Вход в Главное здание – со стороны Колымажного переулка, с 19:00. Начало концерта в 20:00.
В программе концерта только одно «классическое» спектральное сочинение — пьеса «Taléa ou la machine et les herbes folles» («Талеа, или машина и дикие травы») (1985–1986) Жерара Гризе. Талеа (или талья) — это повторяющаяся ритмическая фигура изоритмии, типичной композиционной техники в средневековой музыке, которая сочетается с мелодической фигурой — колором. Для Гризе было важно, что при таком типе композиции возникает сложное взаимодействие ритма и высоты звуков, а также происходит стремительная смена тембральных контрастов. Талеа состоит из двух взаимосвязанных частей, которые исполняются без перерыва и могут рассматриваться как два слуховых аспекта одного феномена. Полифония первой части, где контрасты темпов, динамики и агогики постепенно размываются и перестают быть различимыми, сменяется гомофонией второй части, где все подчинено форме и упорядоченной смене музыкальных фрагментов. Сам композитор отмечал, что «первая часть мне представляется неумолимой машиной <…>, результаты работы которой во второй части вдруг начинают “прорастать” сорняками, попавшими внутрь механизма, и эти “дикие травы” вдруг становятся более важными в музыкальном плане, рождая совершенно неожиданные звуковые сочетания».

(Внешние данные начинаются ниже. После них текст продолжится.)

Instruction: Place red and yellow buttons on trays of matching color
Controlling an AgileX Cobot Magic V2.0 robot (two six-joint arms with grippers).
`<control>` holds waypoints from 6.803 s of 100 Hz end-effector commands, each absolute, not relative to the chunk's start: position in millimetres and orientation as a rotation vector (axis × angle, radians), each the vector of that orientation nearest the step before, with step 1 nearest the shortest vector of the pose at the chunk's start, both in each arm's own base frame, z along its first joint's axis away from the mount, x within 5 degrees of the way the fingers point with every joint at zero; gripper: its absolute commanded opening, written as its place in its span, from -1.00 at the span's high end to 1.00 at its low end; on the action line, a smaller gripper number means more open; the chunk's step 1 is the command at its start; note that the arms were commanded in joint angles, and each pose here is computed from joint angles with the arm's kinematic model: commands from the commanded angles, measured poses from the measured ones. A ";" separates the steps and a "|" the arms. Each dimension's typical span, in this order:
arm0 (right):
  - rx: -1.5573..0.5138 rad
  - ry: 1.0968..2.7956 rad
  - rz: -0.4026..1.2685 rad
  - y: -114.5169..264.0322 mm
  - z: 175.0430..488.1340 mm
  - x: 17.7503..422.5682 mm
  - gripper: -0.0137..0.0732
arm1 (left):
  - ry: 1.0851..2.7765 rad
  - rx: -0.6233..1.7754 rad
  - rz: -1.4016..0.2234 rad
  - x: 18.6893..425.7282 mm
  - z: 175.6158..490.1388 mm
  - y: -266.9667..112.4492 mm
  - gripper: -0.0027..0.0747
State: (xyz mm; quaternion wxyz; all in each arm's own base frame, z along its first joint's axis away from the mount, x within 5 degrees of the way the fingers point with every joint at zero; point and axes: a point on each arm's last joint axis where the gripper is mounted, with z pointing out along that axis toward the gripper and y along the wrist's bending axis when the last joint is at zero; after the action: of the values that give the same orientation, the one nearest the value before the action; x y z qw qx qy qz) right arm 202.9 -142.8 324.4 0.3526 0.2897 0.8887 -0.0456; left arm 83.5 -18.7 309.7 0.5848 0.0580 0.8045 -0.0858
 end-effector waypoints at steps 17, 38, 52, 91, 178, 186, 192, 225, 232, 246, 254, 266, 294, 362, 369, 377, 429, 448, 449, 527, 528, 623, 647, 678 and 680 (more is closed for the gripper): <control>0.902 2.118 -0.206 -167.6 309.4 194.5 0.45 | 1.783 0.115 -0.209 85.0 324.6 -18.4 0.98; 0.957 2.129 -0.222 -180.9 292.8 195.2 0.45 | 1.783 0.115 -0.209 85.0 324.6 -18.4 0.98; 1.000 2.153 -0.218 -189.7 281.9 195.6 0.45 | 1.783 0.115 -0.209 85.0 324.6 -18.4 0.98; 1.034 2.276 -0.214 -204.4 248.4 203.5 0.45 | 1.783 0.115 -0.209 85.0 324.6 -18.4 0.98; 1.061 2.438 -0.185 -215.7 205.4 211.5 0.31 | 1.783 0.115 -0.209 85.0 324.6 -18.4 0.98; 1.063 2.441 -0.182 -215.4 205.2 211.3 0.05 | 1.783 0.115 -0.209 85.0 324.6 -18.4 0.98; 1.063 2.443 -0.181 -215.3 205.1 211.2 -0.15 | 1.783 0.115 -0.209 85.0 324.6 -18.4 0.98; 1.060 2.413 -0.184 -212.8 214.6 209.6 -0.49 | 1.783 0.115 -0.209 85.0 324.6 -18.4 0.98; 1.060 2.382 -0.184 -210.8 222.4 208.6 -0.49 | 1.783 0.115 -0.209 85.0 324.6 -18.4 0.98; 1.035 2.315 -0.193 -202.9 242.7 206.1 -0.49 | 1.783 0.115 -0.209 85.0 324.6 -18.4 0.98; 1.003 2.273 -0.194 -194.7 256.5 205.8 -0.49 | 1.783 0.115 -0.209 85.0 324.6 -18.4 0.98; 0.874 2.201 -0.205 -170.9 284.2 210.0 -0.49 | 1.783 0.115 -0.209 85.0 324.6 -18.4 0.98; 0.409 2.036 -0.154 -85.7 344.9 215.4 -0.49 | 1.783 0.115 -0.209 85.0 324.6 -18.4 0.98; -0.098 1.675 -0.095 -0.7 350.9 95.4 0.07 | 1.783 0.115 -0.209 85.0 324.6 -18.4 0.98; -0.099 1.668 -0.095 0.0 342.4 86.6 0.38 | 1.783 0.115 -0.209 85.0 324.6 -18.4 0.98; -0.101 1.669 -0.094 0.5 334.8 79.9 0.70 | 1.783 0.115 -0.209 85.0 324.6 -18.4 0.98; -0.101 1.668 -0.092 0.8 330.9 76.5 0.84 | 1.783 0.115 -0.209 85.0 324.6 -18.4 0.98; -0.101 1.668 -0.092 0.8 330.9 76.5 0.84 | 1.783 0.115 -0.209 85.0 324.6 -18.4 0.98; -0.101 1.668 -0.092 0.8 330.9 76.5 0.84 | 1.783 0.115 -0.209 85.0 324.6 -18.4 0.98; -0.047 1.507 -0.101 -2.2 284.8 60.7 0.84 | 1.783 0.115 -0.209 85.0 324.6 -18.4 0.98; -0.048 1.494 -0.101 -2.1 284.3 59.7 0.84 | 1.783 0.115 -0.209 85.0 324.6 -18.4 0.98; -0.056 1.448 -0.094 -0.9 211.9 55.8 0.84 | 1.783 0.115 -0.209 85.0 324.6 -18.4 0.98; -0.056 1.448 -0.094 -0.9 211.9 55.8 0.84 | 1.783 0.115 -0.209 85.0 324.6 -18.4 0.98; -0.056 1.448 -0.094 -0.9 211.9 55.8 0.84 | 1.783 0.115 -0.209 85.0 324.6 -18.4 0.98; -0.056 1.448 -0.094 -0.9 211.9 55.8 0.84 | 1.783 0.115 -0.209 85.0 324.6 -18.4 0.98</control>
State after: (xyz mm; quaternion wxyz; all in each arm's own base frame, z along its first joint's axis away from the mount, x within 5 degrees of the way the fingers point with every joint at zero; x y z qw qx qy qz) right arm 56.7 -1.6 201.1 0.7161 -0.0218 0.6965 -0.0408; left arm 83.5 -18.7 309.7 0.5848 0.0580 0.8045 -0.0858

Остальные произведения из программы концерта написаны уже в новом тысячелетии и представляют новейшие тенденции развития спектрализма как музыкального течения.
«L’harmonie des sphères» («Гармония сфер») композитора Аллена Госсена (р. 1943), забросившего в свое время математику и физику, чтобы стать учеником Оливье Мессиана, несет отпечаток былых увлечений точными науками. Название напоминает о сочинениях Пифагора и Кеплера, хотя, по утверждению самого Госсена, его гораздо больше «интересовал поэтический и метафорический аспект их трудов, исследующих вращение небесных тел и траектории их движения во Вселенной». Опираясь на идею трехмерности пространства, композитор использует для создания «звуковых перспектив» тембральные особенности инструментов ансамбля, добиваясь «сферического и круглого звука», о котором писал Джачинто Шельси.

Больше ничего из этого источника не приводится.